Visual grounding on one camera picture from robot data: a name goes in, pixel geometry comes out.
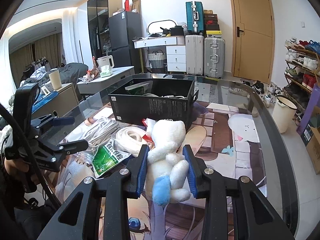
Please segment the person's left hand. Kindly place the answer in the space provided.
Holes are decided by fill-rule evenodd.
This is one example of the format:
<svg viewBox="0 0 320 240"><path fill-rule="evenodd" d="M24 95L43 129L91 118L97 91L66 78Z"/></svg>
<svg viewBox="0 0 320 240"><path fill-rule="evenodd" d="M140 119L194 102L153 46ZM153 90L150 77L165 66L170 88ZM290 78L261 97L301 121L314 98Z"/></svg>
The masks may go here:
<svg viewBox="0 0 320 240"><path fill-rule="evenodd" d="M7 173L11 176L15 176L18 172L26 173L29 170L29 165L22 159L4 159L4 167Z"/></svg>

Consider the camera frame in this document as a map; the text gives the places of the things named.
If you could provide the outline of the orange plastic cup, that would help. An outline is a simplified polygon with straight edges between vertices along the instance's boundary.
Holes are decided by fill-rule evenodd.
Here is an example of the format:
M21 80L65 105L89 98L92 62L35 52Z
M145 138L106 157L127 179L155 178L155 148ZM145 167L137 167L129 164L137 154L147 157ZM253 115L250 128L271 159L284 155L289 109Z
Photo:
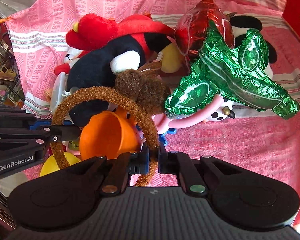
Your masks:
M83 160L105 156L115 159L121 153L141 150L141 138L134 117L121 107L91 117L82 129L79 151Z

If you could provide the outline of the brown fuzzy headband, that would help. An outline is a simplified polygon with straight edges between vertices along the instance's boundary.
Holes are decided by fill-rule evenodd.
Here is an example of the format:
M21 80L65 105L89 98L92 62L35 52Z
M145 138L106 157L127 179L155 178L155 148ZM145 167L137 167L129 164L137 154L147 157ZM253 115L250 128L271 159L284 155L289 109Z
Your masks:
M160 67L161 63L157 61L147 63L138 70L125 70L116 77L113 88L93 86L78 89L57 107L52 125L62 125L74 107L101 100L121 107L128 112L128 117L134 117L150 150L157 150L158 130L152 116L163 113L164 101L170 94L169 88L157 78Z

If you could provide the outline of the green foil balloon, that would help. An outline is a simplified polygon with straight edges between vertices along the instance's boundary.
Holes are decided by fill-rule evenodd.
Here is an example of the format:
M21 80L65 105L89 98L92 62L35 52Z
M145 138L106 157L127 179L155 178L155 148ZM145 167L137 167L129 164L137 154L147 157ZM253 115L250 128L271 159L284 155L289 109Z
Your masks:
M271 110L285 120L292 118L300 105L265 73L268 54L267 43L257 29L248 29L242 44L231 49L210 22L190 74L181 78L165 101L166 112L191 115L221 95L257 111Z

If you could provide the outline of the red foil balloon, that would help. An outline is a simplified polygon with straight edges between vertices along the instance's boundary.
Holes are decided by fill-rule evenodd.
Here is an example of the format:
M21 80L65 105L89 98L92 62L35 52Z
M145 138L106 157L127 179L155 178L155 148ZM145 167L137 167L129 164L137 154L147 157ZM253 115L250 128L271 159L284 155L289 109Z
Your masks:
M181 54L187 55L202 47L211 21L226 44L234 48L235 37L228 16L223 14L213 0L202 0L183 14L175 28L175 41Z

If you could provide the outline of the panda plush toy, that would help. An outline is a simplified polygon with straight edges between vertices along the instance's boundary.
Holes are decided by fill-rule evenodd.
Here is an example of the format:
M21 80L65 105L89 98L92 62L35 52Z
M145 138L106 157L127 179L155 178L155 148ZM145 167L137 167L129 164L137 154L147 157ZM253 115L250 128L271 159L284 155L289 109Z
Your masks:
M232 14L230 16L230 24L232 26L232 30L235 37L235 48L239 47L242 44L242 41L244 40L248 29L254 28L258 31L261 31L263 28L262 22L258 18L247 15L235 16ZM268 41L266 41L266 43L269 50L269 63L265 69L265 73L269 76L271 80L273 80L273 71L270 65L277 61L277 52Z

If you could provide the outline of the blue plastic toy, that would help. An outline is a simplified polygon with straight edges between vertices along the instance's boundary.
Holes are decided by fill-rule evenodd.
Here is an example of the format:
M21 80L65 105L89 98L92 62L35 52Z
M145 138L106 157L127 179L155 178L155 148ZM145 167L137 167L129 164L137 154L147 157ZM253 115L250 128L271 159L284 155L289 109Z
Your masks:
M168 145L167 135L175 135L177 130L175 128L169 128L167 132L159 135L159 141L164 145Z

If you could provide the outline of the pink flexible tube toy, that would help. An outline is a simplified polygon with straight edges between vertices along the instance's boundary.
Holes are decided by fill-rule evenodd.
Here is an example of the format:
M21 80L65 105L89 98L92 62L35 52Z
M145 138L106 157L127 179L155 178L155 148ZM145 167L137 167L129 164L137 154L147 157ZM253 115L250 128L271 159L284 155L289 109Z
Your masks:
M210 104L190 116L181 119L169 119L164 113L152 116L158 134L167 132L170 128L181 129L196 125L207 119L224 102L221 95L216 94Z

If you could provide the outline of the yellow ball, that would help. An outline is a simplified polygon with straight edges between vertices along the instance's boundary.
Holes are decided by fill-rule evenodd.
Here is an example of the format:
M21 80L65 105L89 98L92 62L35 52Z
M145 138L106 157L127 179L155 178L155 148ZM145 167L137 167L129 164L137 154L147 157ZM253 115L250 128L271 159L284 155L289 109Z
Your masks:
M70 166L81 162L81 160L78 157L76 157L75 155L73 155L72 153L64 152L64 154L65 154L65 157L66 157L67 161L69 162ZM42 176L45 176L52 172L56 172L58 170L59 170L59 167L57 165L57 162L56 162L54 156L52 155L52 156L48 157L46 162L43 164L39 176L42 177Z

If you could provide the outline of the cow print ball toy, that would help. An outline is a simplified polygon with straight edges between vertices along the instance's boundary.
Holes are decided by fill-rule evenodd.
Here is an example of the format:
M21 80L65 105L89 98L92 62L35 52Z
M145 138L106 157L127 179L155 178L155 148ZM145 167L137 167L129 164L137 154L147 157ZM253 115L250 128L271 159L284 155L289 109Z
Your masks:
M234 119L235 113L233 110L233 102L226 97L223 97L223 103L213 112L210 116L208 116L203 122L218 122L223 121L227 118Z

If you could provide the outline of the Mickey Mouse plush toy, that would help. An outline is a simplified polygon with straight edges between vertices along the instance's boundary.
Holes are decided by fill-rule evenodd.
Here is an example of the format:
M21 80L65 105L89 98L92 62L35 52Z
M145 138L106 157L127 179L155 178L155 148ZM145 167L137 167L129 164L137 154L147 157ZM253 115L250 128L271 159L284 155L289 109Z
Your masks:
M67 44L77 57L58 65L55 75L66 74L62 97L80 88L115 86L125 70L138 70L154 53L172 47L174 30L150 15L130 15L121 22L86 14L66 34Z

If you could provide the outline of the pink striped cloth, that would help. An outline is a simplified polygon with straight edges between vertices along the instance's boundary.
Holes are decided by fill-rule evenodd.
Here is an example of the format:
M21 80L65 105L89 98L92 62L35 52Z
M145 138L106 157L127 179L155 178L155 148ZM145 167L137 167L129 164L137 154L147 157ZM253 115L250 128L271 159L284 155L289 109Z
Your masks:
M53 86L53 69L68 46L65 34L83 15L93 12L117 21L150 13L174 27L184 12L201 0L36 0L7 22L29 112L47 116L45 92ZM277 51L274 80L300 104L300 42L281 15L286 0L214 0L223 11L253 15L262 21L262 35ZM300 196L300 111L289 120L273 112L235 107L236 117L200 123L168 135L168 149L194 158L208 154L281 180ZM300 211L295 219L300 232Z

• [Directions for this task] Display every line of the listing that contains the string "balloon".

• [Answer to this task]
If you could provide the outline of the green foil balloon, that would help. An outline is a simplified polygon with straight edges between vertices along the instance's boundary.
If you could provide the outline of the red foil balloon, that would help. An outline is a simplified polygon with straight edges between vertices along the instance's boundary.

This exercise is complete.